Directions –
Every line in the data must be transcribed exactly.

Supplied records –
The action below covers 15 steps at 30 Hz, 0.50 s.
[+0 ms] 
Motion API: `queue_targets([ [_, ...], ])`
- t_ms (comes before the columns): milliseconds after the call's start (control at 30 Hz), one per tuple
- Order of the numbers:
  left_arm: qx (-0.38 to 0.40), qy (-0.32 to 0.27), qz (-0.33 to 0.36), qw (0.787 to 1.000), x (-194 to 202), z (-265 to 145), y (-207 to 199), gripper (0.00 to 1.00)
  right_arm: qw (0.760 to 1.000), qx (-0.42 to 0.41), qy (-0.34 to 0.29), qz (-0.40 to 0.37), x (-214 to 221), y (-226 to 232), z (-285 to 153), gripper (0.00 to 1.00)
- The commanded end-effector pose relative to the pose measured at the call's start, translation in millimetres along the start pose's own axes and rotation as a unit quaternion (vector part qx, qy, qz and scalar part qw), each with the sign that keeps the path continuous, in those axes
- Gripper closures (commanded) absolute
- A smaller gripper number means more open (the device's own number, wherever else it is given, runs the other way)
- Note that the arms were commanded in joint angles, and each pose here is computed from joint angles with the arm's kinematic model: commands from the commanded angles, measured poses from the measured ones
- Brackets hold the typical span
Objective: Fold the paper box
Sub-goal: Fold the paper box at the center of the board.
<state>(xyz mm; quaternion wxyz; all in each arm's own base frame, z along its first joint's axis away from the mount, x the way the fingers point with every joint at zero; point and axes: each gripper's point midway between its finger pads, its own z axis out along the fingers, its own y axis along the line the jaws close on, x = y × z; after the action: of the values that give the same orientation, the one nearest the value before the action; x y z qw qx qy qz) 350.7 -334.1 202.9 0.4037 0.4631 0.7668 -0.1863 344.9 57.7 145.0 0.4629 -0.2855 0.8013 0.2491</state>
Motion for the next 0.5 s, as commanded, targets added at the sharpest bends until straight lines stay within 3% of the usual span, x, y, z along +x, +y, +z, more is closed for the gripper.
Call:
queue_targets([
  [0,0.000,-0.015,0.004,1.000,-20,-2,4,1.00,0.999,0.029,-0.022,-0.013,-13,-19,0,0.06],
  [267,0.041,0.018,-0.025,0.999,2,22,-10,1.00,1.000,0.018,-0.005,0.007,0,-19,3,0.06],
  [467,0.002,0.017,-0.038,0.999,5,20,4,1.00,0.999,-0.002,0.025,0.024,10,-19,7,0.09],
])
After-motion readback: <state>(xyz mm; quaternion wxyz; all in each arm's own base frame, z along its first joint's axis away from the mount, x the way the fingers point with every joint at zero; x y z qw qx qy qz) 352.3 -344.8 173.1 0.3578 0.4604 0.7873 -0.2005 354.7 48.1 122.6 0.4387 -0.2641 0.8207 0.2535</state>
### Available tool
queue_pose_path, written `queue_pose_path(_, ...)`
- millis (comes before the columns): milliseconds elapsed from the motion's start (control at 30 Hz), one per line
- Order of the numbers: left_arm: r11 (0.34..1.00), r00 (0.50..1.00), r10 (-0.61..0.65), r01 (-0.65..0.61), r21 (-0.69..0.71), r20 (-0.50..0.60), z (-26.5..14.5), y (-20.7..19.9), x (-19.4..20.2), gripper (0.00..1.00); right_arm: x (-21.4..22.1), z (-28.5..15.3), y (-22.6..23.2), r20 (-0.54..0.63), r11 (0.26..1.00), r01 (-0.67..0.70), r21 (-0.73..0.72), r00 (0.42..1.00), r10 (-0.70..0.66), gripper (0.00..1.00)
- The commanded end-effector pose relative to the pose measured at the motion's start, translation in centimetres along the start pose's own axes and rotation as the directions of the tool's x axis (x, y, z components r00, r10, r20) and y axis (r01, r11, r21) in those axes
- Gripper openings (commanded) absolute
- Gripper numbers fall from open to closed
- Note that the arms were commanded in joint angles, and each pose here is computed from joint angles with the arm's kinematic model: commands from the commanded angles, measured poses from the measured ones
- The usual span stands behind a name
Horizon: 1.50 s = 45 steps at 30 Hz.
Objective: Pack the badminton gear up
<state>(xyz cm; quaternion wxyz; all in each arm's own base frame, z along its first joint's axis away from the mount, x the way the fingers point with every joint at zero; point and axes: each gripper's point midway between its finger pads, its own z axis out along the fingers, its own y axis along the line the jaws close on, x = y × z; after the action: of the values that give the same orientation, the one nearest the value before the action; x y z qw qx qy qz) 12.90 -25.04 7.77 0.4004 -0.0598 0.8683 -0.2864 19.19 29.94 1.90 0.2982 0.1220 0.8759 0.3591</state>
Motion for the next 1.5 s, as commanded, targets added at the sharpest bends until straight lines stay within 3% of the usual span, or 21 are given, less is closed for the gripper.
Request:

Written reply –
The action below covers 15 steps at 30 Hz, 0.50 s.
[+0 ms] 
Motion API: `queue_targets([ [_, ...], ])`
- t_ms (comes before the columns): milliseconds after the call's start (control at 30 Hz), one per tuple
- Order of the numbers:
  left_arm: qx (-0.38 to 0.40), qy (-0.32 to 0.27), qz (-0.33 to 0.36), qw (0.787 to 1.000), x (-194 to 202), z (-265 to 145), y (-207 to 199), gripper (0.00 to 1.00)
  right_arm: qw (0.760 to 1.000), qx (-0.42 to 0.41), qy (-0.34 to 0.29), qz (-0.40 to 0.37), x (-214 to 221), y (-226 to 232), z (-285 to 153), gripper (0.00 to 1.00)
- The commanded end-effector pose relative to the pose measured at the call's start, translation in millimetres along the start pose's own axes and rotation as a unit quaternion (vector part qx, qy, qz and scalar part qw), each with the sign that keeps the path continuous, in those axes
- Gripper closures (commanded) absolute
- A smaller gripper number means more open (the device's own number, wherever else it is given, runs the other way)
- Note that the arms were commanded in joint angles, and each pose here is computed from joint angles with the arm's kinematic model: commands from the commanded angles, measured poses from the measured ones
- Brackets hold the typical span
Objective: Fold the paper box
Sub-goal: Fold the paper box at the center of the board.
<state>(xyz mm; quaternion wxyz; all in each arm's own base frame, z along its first joint's axis away from the mount, x the way the fingers point with every joint at zero; point and axes: each gripper's point midway between its finger pads, its own z axis out along the fingers, its own y axis along the line the jaws close on, x = y × z; after the action: of the values that give the same orientation, the one nearest the value before the action; x y z qw qx qy qz) 350.7 -334.1 202.9 0.4037 0.4631 0.7668 -0.1863 344.9 57.7 145.0 0.4629 -0.2855 0.8013 0.2491</state>
Motion for the next 0.5 s, as commanded, targets added at the sharpest bends until straight lines stay within 3% of the usual span, x, y, z along +x, +y, +z, more is closed for the gripper.
Call:
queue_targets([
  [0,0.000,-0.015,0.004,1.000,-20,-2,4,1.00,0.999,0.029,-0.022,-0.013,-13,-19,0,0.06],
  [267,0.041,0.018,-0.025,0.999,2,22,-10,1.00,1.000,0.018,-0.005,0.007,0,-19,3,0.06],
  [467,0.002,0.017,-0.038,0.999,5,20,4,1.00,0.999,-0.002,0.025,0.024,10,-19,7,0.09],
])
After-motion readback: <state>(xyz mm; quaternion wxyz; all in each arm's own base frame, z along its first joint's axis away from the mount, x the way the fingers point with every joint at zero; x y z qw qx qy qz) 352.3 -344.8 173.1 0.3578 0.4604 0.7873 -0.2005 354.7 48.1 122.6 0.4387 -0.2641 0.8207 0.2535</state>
### Available tool
queue_pose_path, written `queue_pose_path(_, ...)`
- millis (comes before the columns): milliseconds elapsed from the motion's start (control at 30 Hz), one per line
- Order of the numbers: left_arm: r11 (0.34..1.00), r00 (0.50..1.00), r10 (-0.61..0.65), r01 (-0.65..0.61), r21 (-0.69..0.71), r20 (-0.50..0.60), z (-26.5..14.5), y (-20.7..19.9), x (-19.4..20.2), gripper (0.00..1.00); right_arm: x (-21.4..22.1), z (-28.5..15.3), y (-22.6..23.2), r20 (-0.54..0.63), r11 (0.26..1.00), r01 (-0.67..0.70), r21 (-0.73..0.72), r00 (0.42..1.00), r10 (-0.70..0.66), gripper (0.00..1.00)
- The commanded end-effector pose relative to the pose measured at the motion's start, translation in centimetres along the start pose's own axes and rotation as the directions of the tool's x axis (x, y, z components r00, r10, r20) and y axis (r01, r11, r21) in those axes
- Gripper openings (commanded) absolute
- Gripper numbers fall from open to closed
- Note that the arms were commanded in joint angles, and each pose here is computed from joint angles with the arm's kinematic model: commands from the commanded angles, measured poses from the measured ones
- The usual span stands behind a name
Horizon: 1.50 s = 45 steps at 30 Hz.
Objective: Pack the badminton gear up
<state>(xyz cm; quaternion wxyz; all in each arm's own base frame, z along its first joint's axis away from the mount, x the way the fingers point with every joint at zero; point and axes: each gripper's point midway between its finger pads, its own z axis out along the fingers, its own y axis along the line the jaws close on, x = y × z; after the action: of the values that give the same orientation, the one nearest the value before the action; x y z qw qx qy qz) 12.90 -25.04 7.77 0.4004 -0.0598 0.8683 -0.2864 19.19 29.94 1.90 0.2982 0.1220 0.8759 0.3591</state>
Motion for the next 1.5 s, as commanded, targets added at the sharpest bends until straight lines stay within 3% of the usual span, or 21 are given, less is closed for the gripper.
Request:

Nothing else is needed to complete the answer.